→ **Entries provided**:
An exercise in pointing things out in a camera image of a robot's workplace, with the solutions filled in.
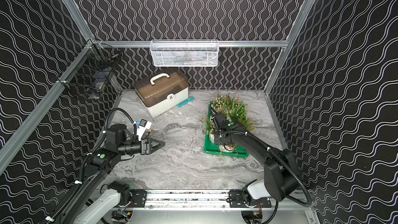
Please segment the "red flower potted plant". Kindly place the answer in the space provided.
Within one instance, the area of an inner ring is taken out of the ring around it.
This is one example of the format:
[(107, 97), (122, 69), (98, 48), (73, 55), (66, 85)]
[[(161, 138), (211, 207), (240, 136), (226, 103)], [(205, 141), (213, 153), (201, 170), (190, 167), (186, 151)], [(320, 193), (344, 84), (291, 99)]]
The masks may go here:
[(221, 156), (232, 156), (237, 154), (236, 145), (219, 145), (219, 151)]

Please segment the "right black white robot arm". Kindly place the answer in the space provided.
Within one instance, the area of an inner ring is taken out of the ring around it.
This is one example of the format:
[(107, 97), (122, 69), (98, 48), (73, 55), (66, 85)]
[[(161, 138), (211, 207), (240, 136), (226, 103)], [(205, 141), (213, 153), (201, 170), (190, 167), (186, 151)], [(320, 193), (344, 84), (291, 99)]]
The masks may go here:
[(292, 152), (265, 143), (249, 132), (238, 120), (229, 121), (212, 106), (209, 107), (209, 114), (209, 119), (215, 126), (216, 144), (236, 144), (249, 152), (263, 166), (264, 178), (255, 180), (243, 188), (243, 198), (247, 204), (262, 198), (273, 198), (277, 202), (288, 198), (304, 207), (312, 206), (311, 195), (299, 176)]

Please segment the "pink red flower plant pot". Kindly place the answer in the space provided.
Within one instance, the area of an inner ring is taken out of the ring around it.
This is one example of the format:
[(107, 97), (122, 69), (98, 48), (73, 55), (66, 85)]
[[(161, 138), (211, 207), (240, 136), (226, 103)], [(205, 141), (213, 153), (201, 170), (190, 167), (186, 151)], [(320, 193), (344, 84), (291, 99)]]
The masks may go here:
[(205, 126), (205, 133), (211, 143), (215, 144), (215, 124), (210, 119), (210, 116), (201, 118), (201, 123)]

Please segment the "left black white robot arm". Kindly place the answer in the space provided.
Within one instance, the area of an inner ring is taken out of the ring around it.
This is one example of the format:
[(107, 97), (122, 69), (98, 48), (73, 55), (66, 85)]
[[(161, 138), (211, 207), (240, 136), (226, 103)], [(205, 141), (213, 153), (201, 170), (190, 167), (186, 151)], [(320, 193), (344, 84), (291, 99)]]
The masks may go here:
[(132, 121), (133, 131), (125, 124), (108, 125), (105, 122), (104, 135), (94, 150), (84, 158), (77, 180), (61, 202), (42, 220), (43, 224), (72, 224), (86, 205), (97, 186), (122, 160), (122, 156), (136, 154), (150, 155), (163, 148), (165, 142), (139, 133), (147, 129), (149, 122)]

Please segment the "green grass potted plant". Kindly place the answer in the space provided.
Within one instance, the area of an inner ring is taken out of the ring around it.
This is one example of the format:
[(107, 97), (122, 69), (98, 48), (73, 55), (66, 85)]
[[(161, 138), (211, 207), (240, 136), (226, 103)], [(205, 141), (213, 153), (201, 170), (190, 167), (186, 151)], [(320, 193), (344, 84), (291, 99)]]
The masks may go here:
[(227, 113), (230, 120), (237, 120), (248, 131), (255, 129), (253, 119), (247, 117), (248, 111), (245, 104), (239, 97), (228, 97)]

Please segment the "green plastic storage tray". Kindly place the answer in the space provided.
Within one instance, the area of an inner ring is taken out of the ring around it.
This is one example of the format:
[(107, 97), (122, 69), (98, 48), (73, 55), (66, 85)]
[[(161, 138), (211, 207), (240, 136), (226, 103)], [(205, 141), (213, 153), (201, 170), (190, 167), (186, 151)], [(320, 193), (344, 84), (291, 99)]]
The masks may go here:
[(206, 123), (206, 134), (204, 141), (204, 152), (208, 155), (214, 156), (226, 156), (226, 157), (234, 157), (234, 158), (247, 158), (249, 153), (244, 150), (242, 147), (233, 144), (233, 145), (216, 145), (214, 141), (214, 135), (211, 131), (211, 113), (210, 109), (208, 109), (208, 116), (202, 120), (203, 123)]

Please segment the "pink flower potted plant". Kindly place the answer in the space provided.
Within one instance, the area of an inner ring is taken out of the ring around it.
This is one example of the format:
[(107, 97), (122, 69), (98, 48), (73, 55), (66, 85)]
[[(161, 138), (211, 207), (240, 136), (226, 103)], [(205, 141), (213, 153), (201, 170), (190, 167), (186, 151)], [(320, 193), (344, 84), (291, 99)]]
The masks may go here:
[(229, 109), (229, 97), (219, 93), (210, 105), (218, 113), (227, 111)]

→ **Work instructions**: Return all the entries word for word, but omit any pictures they contain.

→ **Your solution**:
An exercise in pointing things out in a camera image of a robot's workplace, with the solutions filled in.
Please segment the "red flower potted plant". Kindly place the answer in the space provided.
Within one instance, the area of an inner ring is taken out of the ring around it.
This is one example of the format:
[(107, 97), (122, 69), (98, 48), (73, 55), (66, 85)]
[[(161, 138), (211, 207), (240, 136), (226, 103)], [(205, 141), (213, 153), (201, 170), (190, 167), (186, 151)], [(320, 193), (344, 84), (291, 99)]]
The masks may go here:
[(221, 156), (232, 156), (237, 154), (236, 145), (219, 145), (219, 151)]

Please segment the "right black white robot arm". Kindly place the answer in the space provided.
Within one instance, the area of an inner ring is taken out of the ring around it.
This is one example of the format:
[(107, 97), (122, 69), (98, 48), (73, 55), (66, 85)]
[[(161, 138), (211, 207), (240, 136), (226, 103)], [(205, 141), (213, 153), (201, 170), (190, 167), (186, 151)], [(320, 193), (344, 84), (291, 99)]]
The masks may go here:
[(292, 152), (265, 143), (249, 132), (238, 120), (229, 121), (212, 106), (209, 107), (209, 114), (209, 119), (215, 126), (216, 144), (236, 144), (249, 152), (263, 166), (264, 178), (255, 180), (243, 188), (243, 198), (247, 204), (262, 198), (273, 198), (277, 202), (288, 198), (304, 207), (312, 206), (311, 195), (299, 176)]

Please segment the "pink red flower plant pot". Kindly place the answer in the space provided.
Within one instance, the area of an inner ring is taken out of the ring around it.
This is one example of the format:
[(107, 97), (122, 69), (98, 48), (73, 55), (66, 85)]
[[(161, 138), (211, 207), (240, 136), (226, 103)], [(205, 141), (213, 153), (201, 170), (190, 167), (186, 151)], [(320, 193), (344, 84), (291, 99)]]
The masks may go here:
[(205, 126), (205, 133), (211, 143), (215, 144), (215, 124), (210, 119), (210, 116), (201, 118), (201, 123)]

Please segment the "left black white robot arm". Kindly place the answer in the space provided.
Within one instance, the area of an inner ring is taken out of the ring around it.
This is one example of the format:
[(107, 97), (122, 69), (98, 48), (73, 55), (66, 85)]
[[(161, 138), (211, 207), (240, 136), (226, 103)], [(205, 141), (213, 153), (201, 170), (190, 167), (186, 151)], [(320, 193), (344, 84), (291, 99)]]
The masks may go here:
[(132, 121), (133, 131), (125, 124), (108, 125), (105, 122), (104, 135), (94, 150), (84, 158), (77, 180), (61, 202), (42, 220), (43, 224), (72, 224), (86, 205), (97, 186), (122, 160), (122, 156), (136, 154), (150, 155), (163, 148), (165, 142), (139, 133), (147, 129), (149, 122)]

Please segment the "green grass potted plant". Kindly place the answer in the space provided.
Within one instance, the area of an inner ring is taken out of the ring around it.
This is one example of the format:
[(107, 97), (122, 69), (98, 48), (73, 55), (66, 85)]
[[(161, 138), (211, 207), (240, 136), (226, 103)], [(205, 141), (213, 153), (201, 170), (190, 167), (186, 151)], [(320, 193), (344, 84), (291, 99)]]
The masks may go here:
[(227, 113), (230, 120), (237, 120), (248, 131), (255, 129), (253, 119), (247, 117), (248, 111), (245, 104), (239, 97), (228, 97)]

Please segment the "green plastic storage tray". Kindly place the answer in the space provided.
Within one instance, the area of an inner ring is taken out of the ring around it.
This is one example of the format:
[(107, 97), (122, 69), (98, 48), (73, 55), (66, 85)]
[[(161, 138), (211, 207), (240, 136), (226, 103)], [(205, 141), (213, 153), (201, 170), (190, 167), (186, 151)], [(320, 193), (344, 84), (291, 99)]]
The masks may go here:
[(206, 123), (206, 134), (204, 141), (204, 152), (208, 155), (214, 156), (226, 156), (226, 157), (234, 157), (234, 158), (247, 158), (249, 153), (244, 150), (242, 147), (233, 144), (233, 145), (216, 145), (214, 141), (214, 135), (211, 131), (211, 113), (210, 109), (208, 109), (208, 116), (202, 120), (203, 123)]

Please segment the "pink flower potted plant". Kindly place the answer in the space provided.
Within one instance, the area of an inner ring is taken out of the ring around it.
This is one example of the format:
[(107, 97), (122, 69), (98, 48), (73, 55), (66, 85)]
[[(161, 138), (211, 207), (240, 136), (226, 103)], [(205, 141), (213, 153), (201, 170), (190, 167), (186, 151)], [(320, 193), (344, 84), (291, 99)]]
The masks may go here:
[(229, 109), (229, 97), (219, 93), (210, 105), (218, 113), (227, 111)]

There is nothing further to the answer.